Z Beans Coffee founders Shane Buerster and Carter Varga recently celebrated the one-year anniversary of their Mercer Village location’s opening.
Buerster and Varga were inspired by a Mercer on Mission trip to Ecuador, and said they created Z Beans with the goal of supporting Ecuadorian coffee farmers and promoting sustainability. In the first year of their coffeehouse, they said students and Macon residents alike came for coffee or a place to work and study.
“Students have really put it into their routine to come study here, and that was really the goal,” Buerster said.
This summer, the two Mercer alumni made a trip to Ecuador to check in with their farmers.
“What we want to do is create opportunities for the hard-working Ecuadorian farmers,” Varga said.
During their time in Ecuador in July, Buerster worked directly with the Z Beans supply chain while Varga visited plantations around the region with a photographer, documenting the lives of local farmers and the process of producing the coffee sold in their shops back in the United States.
“There is no middle man from their farm all the way to the cup. There is one business that handles it, and that’s Z Beans,” Buerster said.
Alongside Buerster and Varga, a network of baristas, farmers and other employees keep Z Beans up and running on a daily basis. Their partners in Ecuador, Marie and Fabricio Paredes and Arturo Peñarreta, have been involved with Z Beans not just in the year that the Z Beans storefront has been operating, but also when the company sold its products exclusively online.
“We would not be here today without (Arturo),” Buerster said. “He’s a dreamer and a doer. It’s fun to have him onboard.”
Throughout the course of their time in Ecuador, the founders said they were able to continue their goal of giving coffee farmers a way to sell their product and prepare for changes coming in the next few months.
Buerster and Vargo said they plan to reintroduce a sustainable alternative to traditional plastic after questions arose surrounding the disappearance of the biodegradable plastic cups that the coffee shop previously debuted.
“In the cold months, we are going to try to roll out the biodegradable cups once again,” Buerster said. “I really appreciate the constructive feedback that (the community has) given.”
In addition to the biodegradable cups, Buerster and Vargo said that new Ecuadorian products recently debuted in their shops. One of these products, called bocaditos, are graham crackers with honey. They began as a class project by Maria Paula Sanchez, a student in Ecuador, and her classmates who were tasked with creating their own business. The company is called Dolce Delicia.
“As young entrepreneurs ourselves, we want to help other young entrepreneurs get their start,” Varga said.

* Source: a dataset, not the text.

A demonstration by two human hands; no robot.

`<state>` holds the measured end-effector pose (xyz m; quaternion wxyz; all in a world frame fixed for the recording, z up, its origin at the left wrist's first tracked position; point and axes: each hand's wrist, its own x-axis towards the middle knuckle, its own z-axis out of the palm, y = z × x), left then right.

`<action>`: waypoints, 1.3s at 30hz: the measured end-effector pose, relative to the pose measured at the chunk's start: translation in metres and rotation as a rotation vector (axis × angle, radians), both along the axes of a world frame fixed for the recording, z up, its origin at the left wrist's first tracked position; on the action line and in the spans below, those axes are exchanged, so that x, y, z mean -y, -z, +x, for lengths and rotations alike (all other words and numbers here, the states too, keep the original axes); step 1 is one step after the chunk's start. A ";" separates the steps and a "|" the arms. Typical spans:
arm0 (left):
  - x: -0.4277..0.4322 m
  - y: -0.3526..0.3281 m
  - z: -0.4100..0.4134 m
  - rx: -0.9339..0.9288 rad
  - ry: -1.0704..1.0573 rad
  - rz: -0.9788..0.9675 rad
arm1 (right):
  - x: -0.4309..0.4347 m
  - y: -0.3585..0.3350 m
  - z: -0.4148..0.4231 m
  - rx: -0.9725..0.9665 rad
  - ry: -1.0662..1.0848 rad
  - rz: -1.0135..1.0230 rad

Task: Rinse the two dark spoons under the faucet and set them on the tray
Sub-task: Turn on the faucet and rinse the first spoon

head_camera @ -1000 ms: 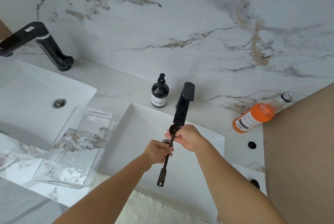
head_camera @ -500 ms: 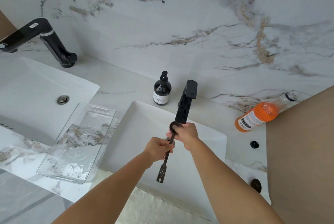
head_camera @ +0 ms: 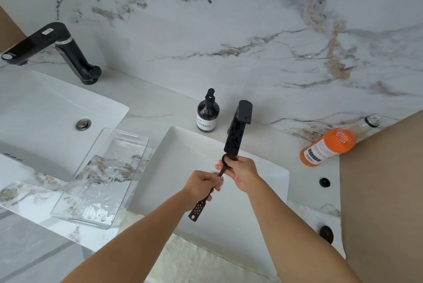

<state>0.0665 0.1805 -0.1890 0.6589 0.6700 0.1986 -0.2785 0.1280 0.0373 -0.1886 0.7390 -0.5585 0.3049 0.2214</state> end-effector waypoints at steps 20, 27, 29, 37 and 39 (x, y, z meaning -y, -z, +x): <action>0.054 0.005 -0.031 -0.686 -0.635 -1.219 | 0.011 0.000 -0.010 -0.089 -0.061 -0.316; 0.054 -0.003 -0.019 -0.354 -0.452 -0.407 | 0.011 -0.003 -0.008 -0.169 -0.022 0.077; 0.041 -0.001 -0.015 -0.189 -0.344 -0.103 | 0.007 -0.003 -0.007 -0.158 0.035 0.201; 0.012 0.007 0.004 0.012 -0.153 0.115 | -0.008 -0.001 0.005 0.019 0.087 0.157; 0.016 0.005 0.008 0.003 -0.104 0.084 | -0.007 0.001 0.010 0.045 0.116 0.055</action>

Dolce Delicia’s products are available for purchase in both Z Beans locations.
Z Beans currently has locations in Mercer Village and on Cotton Avenue, and a third store will open this fall in the Coliseum Hospital in Macon.

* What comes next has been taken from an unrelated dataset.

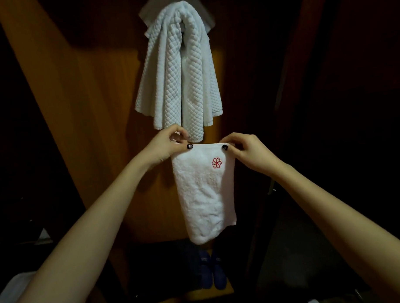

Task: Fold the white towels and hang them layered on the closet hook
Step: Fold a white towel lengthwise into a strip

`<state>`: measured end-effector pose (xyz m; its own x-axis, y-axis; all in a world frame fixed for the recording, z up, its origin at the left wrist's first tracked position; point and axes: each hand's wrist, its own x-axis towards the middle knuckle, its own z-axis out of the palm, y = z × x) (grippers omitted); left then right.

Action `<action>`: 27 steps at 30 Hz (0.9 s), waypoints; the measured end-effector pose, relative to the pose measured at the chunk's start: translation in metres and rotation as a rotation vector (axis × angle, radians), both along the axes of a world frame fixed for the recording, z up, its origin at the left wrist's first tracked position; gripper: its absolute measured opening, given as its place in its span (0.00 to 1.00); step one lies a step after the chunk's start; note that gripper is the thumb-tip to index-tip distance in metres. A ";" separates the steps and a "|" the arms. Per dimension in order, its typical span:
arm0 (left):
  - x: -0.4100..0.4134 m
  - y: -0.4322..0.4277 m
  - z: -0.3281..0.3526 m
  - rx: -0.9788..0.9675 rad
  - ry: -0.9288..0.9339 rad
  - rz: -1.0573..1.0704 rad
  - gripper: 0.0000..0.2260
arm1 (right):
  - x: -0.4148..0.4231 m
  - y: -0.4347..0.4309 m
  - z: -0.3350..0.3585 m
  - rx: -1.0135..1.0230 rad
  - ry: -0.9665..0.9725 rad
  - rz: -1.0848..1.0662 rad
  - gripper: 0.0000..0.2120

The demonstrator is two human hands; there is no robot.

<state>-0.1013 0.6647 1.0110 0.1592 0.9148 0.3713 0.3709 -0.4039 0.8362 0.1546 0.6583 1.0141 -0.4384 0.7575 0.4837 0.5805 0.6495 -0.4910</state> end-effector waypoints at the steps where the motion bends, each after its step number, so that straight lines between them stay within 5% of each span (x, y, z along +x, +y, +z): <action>1: 0.000 -0.002 0.003 -0.023 0.037 -0.040 0.12 | -0.002 -0.001 0.000 0.003 0.016 0.009 0.07; 10: 0.032 -0.018 0.008 0.024 0.477 -0.171 0.17 | -0.014 -0.013 0.000 -0.021 0.032 0.081 0.02; 15: 0.046 -0.019 -0.001 -0.048 0.474 -0.121 0.02 | -0.004 -0.020 -0.009 0.012 -0.015 0.030 0.04; 22: 0.050 -0.020 -0.011 -0.101 0.684 -0.064 0.03 | -0.001 -0.026 -0.031 -0.014 -0.172 -0.016 0.10; 27: 0.045 -0.025 -0.020 -0.205 0.678 -0.116 0.06 | -0.005 -0.028 -0.038 -0.140 -0.194 -0.017 0.03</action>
<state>-0.0566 0.6395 0.9912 0.3944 0.9187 -0.0216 0.8000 -0.3317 0.4999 0.1496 0.6302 0.9764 -0.4994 0.8195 0.2810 0.6834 0.5720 -0.4537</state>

As the chain continues to grow, Buerster and Varga still said Mercer University and its community are one of their biggest supporters.
“We are forever and eternally grateful for everything that Mercer has done for us and the support that we’ve received,” Varga said. He went on to say that the best part is “being able to wake up every morning and know what you're doing is making an impact for someone else, whether it's here, or five thousand miles away in Ecuador.”
Co-founder Buerster said he agreed with Varga.
“That’s been the most rewarding part, just knowing that we are continuing to push our mission forward,” Buerster said.